• Required action
Without including any images, reproduce each entry exactly.

(Input for this task)

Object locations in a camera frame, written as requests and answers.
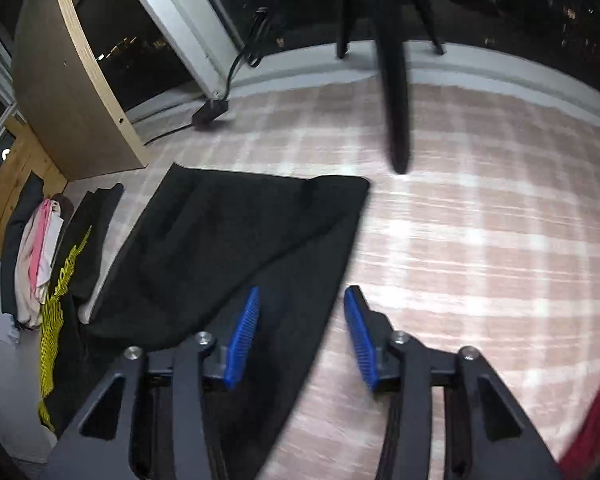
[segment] wooden panel
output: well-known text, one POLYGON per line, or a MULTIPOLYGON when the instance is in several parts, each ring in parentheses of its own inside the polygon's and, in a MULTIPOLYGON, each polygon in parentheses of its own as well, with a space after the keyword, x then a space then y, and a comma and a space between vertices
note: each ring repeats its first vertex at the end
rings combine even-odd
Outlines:
POLYGON ((12 68, 18 107, 68 180, 147 165, 71 0, 24 0, 12 68))
POLYGON ((45 153, 28 124, 20 124, 14 117, 9 117, 4 125, 16 140, 0 167, 0 253, 4 230, 29 173, 32 171, 44 180, 46 197, 62 192, 66 186, 65 177, 45 153))

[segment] floor
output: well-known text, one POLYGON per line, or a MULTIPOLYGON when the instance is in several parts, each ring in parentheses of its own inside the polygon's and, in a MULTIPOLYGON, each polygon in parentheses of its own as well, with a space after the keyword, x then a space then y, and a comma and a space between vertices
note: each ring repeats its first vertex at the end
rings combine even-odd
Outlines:
MULTIPOLYGON (((370 78, 232 100, 207 131, 151 144, 144 170, 69 184, 75 203, 87 190, 125 185, 96 292, 174 162, 366 176, 372 191, 345 284, 359 284, 373 308, 428 346, 478 347, 559 457, 600 385, 600 128, 453 87, 414 85, 411 107, 413 161, 404 176, 388 168, 379 82, 370 78)), ((166 131, 191 111, 179 107, 137 129, 166 131)), ((339 300, 261 478, 372 477, 386 409, 360 378, 339 300)), ((436 394, 432 479, 442 477, 443 431, 436 394)))
POLYGON ((45 467, 44 464, 26 462, 25 460, 16 460, 15 462, 20 470, 27 476, 27 478, 29 478, 29 480, 38 480, 42 470, 45 467))

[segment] white wall
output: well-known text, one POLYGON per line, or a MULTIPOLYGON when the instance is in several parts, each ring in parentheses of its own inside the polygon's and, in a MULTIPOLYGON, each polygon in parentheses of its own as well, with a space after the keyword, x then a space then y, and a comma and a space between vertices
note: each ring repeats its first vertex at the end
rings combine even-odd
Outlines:
POLYGON ((40 336, 24 331, 16 345, 11 327, 0 312, 0 442, 14 458, 46 462, 51 444, 38 421, 40 336))

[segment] curved wooden board
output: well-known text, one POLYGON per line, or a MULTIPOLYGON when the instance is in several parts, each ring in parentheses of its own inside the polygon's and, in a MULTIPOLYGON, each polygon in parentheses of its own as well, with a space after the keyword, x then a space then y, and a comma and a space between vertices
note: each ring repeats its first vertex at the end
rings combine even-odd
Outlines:
POLYGON ((18 108, 68 180, 148 164, 72 0, 24 0, 12 69, 18 108))

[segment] black cloth
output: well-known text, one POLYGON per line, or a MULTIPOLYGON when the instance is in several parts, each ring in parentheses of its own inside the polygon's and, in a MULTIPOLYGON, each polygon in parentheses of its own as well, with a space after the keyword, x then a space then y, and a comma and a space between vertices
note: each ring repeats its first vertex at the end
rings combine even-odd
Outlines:
MULTIPOLYGON (((75 257, 74 272, 68 282, 67 292, 59 300, 62 327, 58 336, 58 355, 53 366, 54 389, 44 400, 56 430, 64 429, 69 424, 92 386, 86 382, 88 375, 80 371, 87 355, 80 336, 81 324, 77 313, 80 306, 91 297, 98 281, 104 237, 123 191, 122 184, 116 184, 111 189, 87 192, 69 222, 56 253, 49 282, 49 297, 56 293, 61 269, 66 267, 71 251, 80 246, 88 233, 84 249, 75 257)), ((48 325, 44 308, 43 329, 46 329, 48 325)), ((41 348, 44 352, 44 340, 41 348)))
MULTIPOLYGON (((151 351, 213 332, 258 286, 260 320, 242 383, 207 394, 229 478, 253 479, 320 345, 368 186, 358 177, 303 180, 174 164, 82 327, 82 368, 95 379, 128 345, 151 351)), ((56 384, 72 380, 80 366, 72 368, 55 374, 56 384)))
POLYGON ((16 325, 18 325, 18 307, 13 282, 16 260, 24 227, 44 200, 43 186, 44 182, 39 176, 33 172, 29 173, 20 191, 18 203, 4 230, 0 255, 0 307, 3 313, 11 314, 16 325))

(End Input for this task)

• Answer box
Object locations in a camera frame, written as requests and answers.
[segment] wooden panel
output: well-known text, one POLYGON per line, or a MULTIPOLYGON when the instance is in several parts, each ring in parentheses of its own inside the polygon's and, in a MULTIPOLYGON, each polygon in parentheses of its own as well, with a space after the keyword, x then a space then y, and a comma and a space between vertices
note: each ring repeats its first vertex at the end
rings combine even-odd
Outlines:
POLYGON ((12 68, 18 107, 68 180, 147 165, 71 0, 24 0, 12 68))
POLYGON ((45 153, 28 124, 20 124, 14 117, 9 117, 4 125, 16 140, 0 167, 0 253, 4 230, 29 173, 32 171, 44 180, 46 197, 62 192, 66 186, 65 177, 45 153))

[segment] floor
output: well-known text, one POLYGON per line, or a MULTIPOLYGON when the instance is in several parts, each ring in parentheses of its own inside the polygon's and, in a MULTIPOLYGON, each polygon in parentheses of its own as well, with a space after the keyword, x then a space then y, and a comma and a space between vertices
note: each ring repeats its first vertex at the end
rings combine even-odd
Outlines:
MULTIPOLYGON (((370 78, 232 100, 207 131, 151 144, 144 170, 69 184, 75 203, 87 190, 125 185, 96 292, 174 162, 366 176, 372 191, 345 284, 359 284, 373 308, 428 346, 478 347, 559 457, 600 385, 600 128, 453 87, 414 85, 411 107, 413 161, 404 176, 388 168, 379 82, 370 78)), ((166 131, 191 111, 179 107, 137 129, 166 131)), ((339 300, 261 478, 372 477, 386 409, 360 378, 339 300)), ((436 394, 432 479, 442 477, 443 431, 436 394)))
POLYGON ((45 467, 44 464, 26 462, 25 460, 16 460, 15 462, 20 470, 27 476, 27 478, 29 478, 29 480, 38 480, 42 470, 45 467))

[segment] white wall
output: well-known text, one POLYGON per line, or a MULTIPOLYGON when the instance is in several parts, each ring in parentheses of its own inside the polygon's and, in a MULTIPOLYGON, each polygon in parentheses of its own as well, with a space after the keyword, x then a space then y, and a comma and a space between vertices
note: each ring repeats its first vertex at the end
rings combine even-odd
Outlines:
POLYGON ((40 336, 24 331, 16 345, 11 327, 0 312, 0 442, 14 458, 46 462, 51 444, 38 421, 40 336))

[segment] curved wooden board
output: well-known text, one POLYGON per line, or a MULTIPOLYGON when the instance is in several parts, each ring in parentheses of its own inside the polygon's and, in a MULTIPOLYGON, each polygon in parentheses of its own as well, with a space after the keyword, x then a space then y, and a comma and a space between vertices
note: each ring repeats its first vertex at the end
rings combine even-odd
Outlines:
POLYGON ((18 108, 68 180, 148 164, 72 0, 24 0, 12 69, 18 108))

[segment] black cloth
output: well-known text, one POLYGON per line, or a MULTIPOLYGON when the instance is in several parts, each ring in parentheses of its own inside the polygon's and, in a MULTIPOLYGON, each polygon in parentheses of its own as well, with a space after the keyword, x then a space then y, and a comma and a space between vertices
note: each ring repeats its first vertex at the end
rings combine even-odd
Outlines:
MULTIPOLYGON (((75 257, 74 272, 68 282, 67 292, 59 300, 62 327, 58 336, 58 355, 53 366, 54 389, 44 400, 56 430, 64 429, 69 424, 92 386, 86 382, 88 375, 80 371, 87 355, 80 336, 81 324, 77 313, 80 306, 91 297, 98 281, 104 237, 123 191, 122 184, 116 184, 111 189, 87 192, 69 222, 56 253, 49 282, 49 297, 56 293, 61 269, 66 267, 71 251, 80 246, 88 233, 84 249, 75 257)), ((48 325, 44 308, 43 329, 46 329, 48 325)), ((41 348, 44 352, 44 340, 41 348)))
MULTIPOLYGON (((151 351, 213 332, 258 286, 260 320, 242 383, 207 394, 229 478, 253 479, 320 345, 368 186, 358 177, 303 180, 174 164, 82 327, 82 368, 95 379, 128 345, 151 351)), ((56 384, 72 380, 80 366, 72 368, 55 374, 56 384)))
POLYGON ((16 325, 18 325, 18 307, 13 282, 16 260, 24 227, 44 200, 43 186, 44 182, 39 176, 33 172, 29 173, 20 191, 18 203, 4 230, 0 255, 0 307, 3 313, 11 314, 16 325))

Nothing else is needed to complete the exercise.